選挙結果については、私なりの感想もありますが、別にまとめることにします。
さて、吉野傍さんは、シンキロウ総理や都知事石原を「現在の支配層の基本戦略である国家主義と新自由主義との見事な結合の典型例」とし、「一方では、旧態依然たる天皇主義的国家主義をふりまき、他方では、公教育を企業と市場にまかせていき、その中で「心の教育」をやろうとする。単純な戦前復帰ではない、現在の支配層の戦略的方向性が、非常に粗雑で、野蛮な形とはいえ、明白に示されています」とされてます。なるほど、これは一面をついた、なかなか鋭い指摘と言えましょう。しかしながら、それはやはり、「ある見方で見るとそうも言える」程度のことにすぎません。そもそも、国家主義と新自由主義とでは表面的に見ても矛盾するのであって、森や石原の頭脳構造の中でこの両者が有機的にどのように結びついているのかの具体的分析はここではなされていません。(例えば、グローバル化の流れは確実に従来の国民国家の役割を相対的に減退させるのであって、国家主義の存立基盤そのものを突き崩すはずです)

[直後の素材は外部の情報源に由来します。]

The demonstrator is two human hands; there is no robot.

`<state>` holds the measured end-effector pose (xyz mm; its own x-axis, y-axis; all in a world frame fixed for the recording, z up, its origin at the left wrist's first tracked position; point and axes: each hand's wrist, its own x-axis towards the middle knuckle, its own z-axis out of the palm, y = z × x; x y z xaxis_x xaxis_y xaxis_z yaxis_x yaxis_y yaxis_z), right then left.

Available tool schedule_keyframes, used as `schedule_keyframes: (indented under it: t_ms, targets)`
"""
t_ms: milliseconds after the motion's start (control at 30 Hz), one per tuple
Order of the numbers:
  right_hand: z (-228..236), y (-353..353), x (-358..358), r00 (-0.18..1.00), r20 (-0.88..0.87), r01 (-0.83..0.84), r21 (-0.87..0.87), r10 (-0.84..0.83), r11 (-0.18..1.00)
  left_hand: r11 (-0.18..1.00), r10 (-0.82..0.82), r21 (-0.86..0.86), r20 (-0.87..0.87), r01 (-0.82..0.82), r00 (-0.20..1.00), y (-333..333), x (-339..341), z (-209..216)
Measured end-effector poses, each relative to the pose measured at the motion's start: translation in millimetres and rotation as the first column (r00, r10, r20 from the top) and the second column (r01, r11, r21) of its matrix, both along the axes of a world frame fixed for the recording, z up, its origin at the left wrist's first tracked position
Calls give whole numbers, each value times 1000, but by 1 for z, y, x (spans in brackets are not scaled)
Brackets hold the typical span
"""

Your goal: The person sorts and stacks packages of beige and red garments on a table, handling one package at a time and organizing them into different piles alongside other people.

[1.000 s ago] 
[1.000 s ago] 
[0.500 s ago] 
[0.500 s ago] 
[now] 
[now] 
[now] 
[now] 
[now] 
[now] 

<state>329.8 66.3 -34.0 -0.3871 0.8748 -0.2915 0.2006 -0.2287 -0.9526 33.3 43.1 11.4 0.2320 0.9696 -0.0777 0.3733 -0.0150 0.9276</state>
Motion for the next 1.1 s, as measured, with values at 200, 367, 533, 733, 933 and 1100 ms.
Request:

私の見立てはここでも吉野さんのそれとは大きく対立するもののようです。日本の支配層主流派はグローバル化の流れを「強いられたもの」として受け止めており、本音は旧態依然たる日本型「社会主義」体制(政財官癒着の護送船団方式)の維持にあります。その集約が自民党という政党でしょう。同党は、戦後大部分の期間、政権政党として政治権力を保持してきた訳ですが、それは、一定の社会民主主義的政策を採り入れることで日本社会の相対多数派の支持を得てきたがゆえでした。もちろん社会民主主義と言っても、せいぜいが右翼社民的な政策に他ならず、戦前にノスタルジアを抱く国家主義志向勢力も決して主流派という訳ではなかったものの、常に脇に付随していた形でした。ところが、グローバル化の嵐のなかで、自らのよって立つ既成国家が揺らいでくると、国家主義的な部分が最も危機感を受け、そうした部分(森や石原など)が突出した動きをし出したのが今日の状況であろうと思います。現下の問題は、日本型「社会主義」体制を国家主義的に乗り切ろうとする勢力に荷担するのか、それとも国際基準に沿った日本社会改革の側に立つのか、の選択です。私はいまの共産党や社民党ははっきり「保守」だと思ってます。民主党と自由党がすっきりした改革派であり、自民党にも改革派はいる、という見方です。構造改革は必要なのであり、それは全体としては日本の市民のためになることです。ここら辺の見方は、吉野氏へのレスには留まらないので、また次の機会に。